* WHAT TO DO: Only the number is wanted: count the lines in the data with "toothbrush" in them.

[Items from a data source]
---------------
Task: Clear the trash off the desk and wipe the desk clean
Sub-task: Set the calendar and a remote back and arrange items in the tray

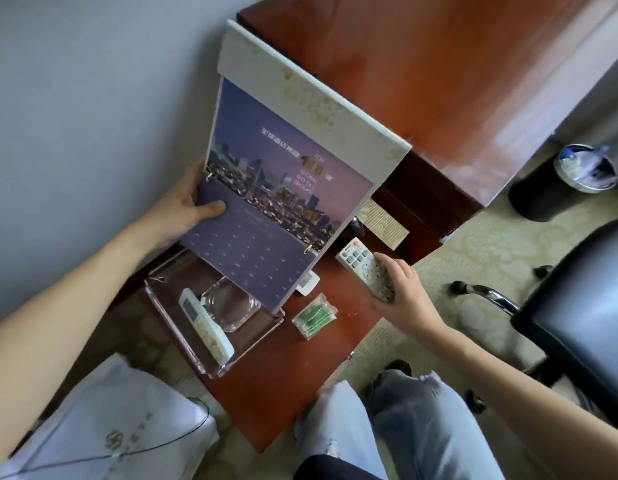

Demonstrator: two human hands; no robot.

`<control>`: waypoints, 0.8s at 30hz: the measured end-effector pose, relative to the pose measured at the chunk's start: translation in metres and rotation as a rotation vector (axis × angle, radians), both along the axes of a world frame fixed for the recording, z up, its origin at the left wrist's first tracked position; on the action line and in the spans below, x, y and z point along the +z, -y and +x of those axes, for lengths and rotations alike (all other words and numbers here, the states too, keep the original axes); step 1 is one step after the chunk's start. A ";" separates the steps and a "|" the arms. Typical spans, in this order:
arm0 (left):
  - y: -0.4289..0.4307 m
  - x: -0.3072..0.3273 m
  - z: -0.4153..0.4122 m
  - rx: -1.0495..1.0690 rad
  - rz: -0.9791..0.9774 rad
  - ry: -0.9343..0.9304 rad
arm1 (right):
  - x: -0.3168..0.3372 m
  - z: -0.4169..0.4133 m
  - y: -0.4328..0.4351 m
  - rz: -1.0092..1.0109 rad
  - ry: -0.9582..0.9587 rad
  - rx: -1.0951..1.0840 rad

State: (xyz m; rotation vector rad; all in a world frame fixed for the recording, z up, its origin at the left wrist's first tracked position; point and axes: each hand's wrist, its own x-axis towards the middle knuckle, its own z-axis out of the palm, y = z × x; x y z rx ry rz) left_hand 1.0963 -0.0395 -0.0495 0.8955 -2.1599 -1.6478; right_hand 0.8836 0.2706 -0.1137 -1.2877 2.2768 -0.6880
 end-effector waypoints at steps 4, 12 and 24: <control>-0.006 0.072 -0.010 -0.042 0.029 -0.006 | 0.074 -0.008 0.002 -0.035 0.001 0.030; -0.004 0.158 -0.045 -0.041 0.034 -0.059 | 0.168 -0.063 0.022 -0.103 -0.047 -0.051; 0.020 0.183 -0.168 0.185 -0.074 -0.154 | 0.191 -0.188 0.073 -0.156 -0.098 -0.069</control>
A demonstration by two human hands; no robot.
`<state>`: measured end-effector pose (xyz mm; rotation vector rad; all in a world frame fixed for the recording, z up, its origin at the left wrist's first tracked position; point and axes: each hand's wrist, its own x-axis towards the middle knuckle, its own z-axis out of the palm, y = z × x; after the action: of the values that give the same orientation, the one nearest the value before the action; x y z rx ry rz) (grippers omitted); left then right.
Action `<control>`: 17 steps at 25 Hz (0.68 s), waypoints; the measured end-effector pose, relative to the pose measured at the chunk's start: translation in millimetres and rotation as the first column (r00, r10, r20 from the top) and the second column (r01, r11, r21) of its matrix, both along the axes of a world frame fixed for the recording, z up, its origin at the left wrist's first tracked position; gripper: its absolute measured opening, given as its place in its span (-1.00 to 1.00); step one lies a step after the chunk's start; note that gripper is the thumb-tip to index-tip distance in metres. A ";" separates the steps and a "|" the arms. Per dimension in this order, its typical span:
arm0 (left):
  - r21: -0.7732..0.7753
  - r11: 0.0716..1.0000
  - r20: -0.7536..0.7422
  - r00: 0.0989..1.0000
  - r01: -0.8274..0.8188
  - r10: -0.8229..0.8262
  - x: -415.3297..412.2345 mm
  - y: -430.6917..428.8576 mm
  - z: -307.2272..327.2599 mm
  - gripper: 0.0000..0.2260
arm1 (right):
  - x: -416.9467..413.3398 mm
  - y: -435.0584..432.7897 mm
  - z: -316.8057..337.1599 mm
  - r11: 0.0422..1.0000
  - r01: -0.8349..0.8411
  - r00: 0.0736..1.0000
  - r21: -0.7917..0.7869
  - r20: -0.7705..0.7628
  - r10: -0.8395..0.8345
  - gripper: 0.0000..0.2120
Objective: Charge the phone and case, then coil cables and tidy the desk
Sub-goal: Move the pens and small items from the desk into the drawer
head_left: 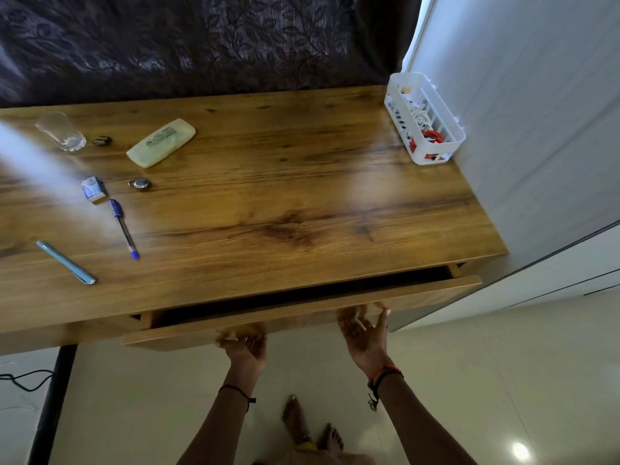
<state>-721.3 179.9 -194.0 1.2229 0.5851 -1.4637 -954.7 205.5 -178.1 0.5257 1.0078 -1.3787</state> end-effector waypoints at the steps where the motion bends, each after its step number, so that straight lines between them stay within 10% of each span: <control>1: 0.035 0.998 0.030 0.998 0.060 -0.061 -0.5 9.2 1.3 -0.49 | -4.3 8.8 0.1 0.998 -0.053 0.998 0.018 -0.029 0.054 -0.37; 4: 0.144 0.812 0.188 0.790 0.566 -0.584 -13.5 38.8 17.4 -0.78 | -13.2 30.6 14.7 0.873 -0.455 0.827 0.174 -0.279 0.487 -0.61; 7: 0.127 0.332 0.481 0.234 0.935 -0.845 -38.0 60.5 65.6 -0.86 | -16.9 37.8 54.8 0.429 -0.794 0.185 0.432 -0.499 0.846 -0.79; 9: 0.076 0.254 0.836 0.078 0.964 -0.544 -38.6 60.5 103.5 -0.82 | -13.9 35.1 92.3 0.267 -0.862 -0.080 0.430 -0.637 0.767 -0.74; 12: 0.307 0.288 0.933 -0.347 0.907 0.096 -13.5 38.1 130.3 -0.75 | -2.8 26.2 131.2 0.362 -0.836 -0.245 0.413 -0.870 0.427 -0.70; 14: 0.483 0.229 0.859 -0.508 0.845 0.063 2.9 19.6 130.8 -0.74 | 4.3 11.6 135.2 0.516 -0.724 -0.461 0.458 -0.877 0.132 -0.79; 17: 0.640 0.084 0.766 -0.625 0.764 -0.154 11.2 8.9 124.0 -0.63 | 10.2 -5.3 125.5 0.463 -0.683 -0.635 0.564 -0.772 0.004 -0.80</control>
<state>-710.1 188.8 -70.0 1.8138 -2.1793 -0.8795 -944.5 200.2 -52.6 -2.0018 1.7149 -0.5524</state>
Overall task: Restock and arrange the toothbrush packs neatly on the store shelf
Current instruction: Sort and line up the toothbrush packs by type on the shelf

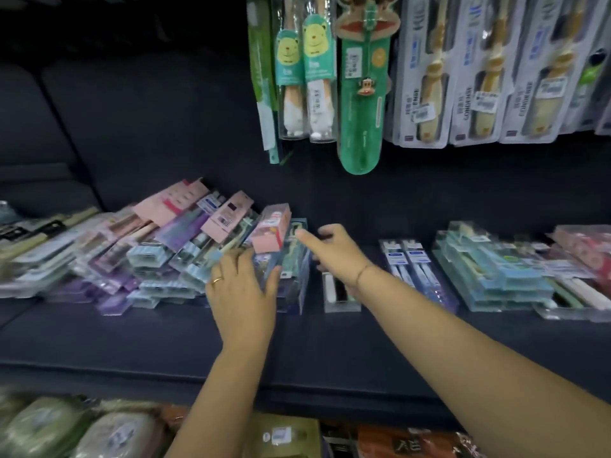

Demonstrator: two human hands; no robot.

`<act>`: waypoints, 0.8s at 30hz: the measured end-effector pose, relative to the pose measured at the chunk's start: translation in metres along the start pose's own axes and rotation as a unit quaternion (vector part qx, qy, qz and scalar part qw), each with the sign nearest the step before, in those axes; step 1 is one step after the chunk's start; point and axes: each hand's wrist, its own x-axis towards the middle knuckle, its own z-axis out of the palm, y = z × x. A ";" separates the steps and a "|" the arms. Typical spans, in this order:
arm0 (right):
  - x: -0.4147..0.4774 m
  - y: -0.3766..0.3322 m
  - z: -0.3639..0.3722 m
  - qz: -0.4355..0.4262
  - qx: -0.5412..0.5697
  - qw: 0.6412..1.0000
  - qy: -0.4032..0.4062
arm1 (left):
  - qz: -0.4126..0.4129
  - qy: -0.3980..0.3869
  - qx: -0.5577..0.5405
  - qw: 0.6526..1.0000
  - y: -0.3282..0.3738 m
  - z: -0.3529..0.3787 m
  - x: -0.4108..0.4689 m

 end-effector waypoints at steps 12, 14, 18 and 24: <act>0.036 -0.020 0.041 0.069 0.098 0.993 0.024 | -0.003 -0.048 -0.091 0.995 0.002 0.006 -0.002; 0.017 -0.015 0.022 0.058 0.119 0.991 0.018 | 0.010 -0.039 -0.051 0.998 0.006 0.008 -0.006; -0.031 -0.001 -0.042 0.038 0.158 0.985 0.060 | 0.069 0.026 -0.014 0.997 0.031 0.010 -0.024; -0.113 0.024 -0.179 0.018 0.191 0.969 0.153 | 0.244 -0.117 -0.056 0.961 0.089 0.035 -0.072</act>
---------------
* ANSWER TO THIS EXERCISE: 2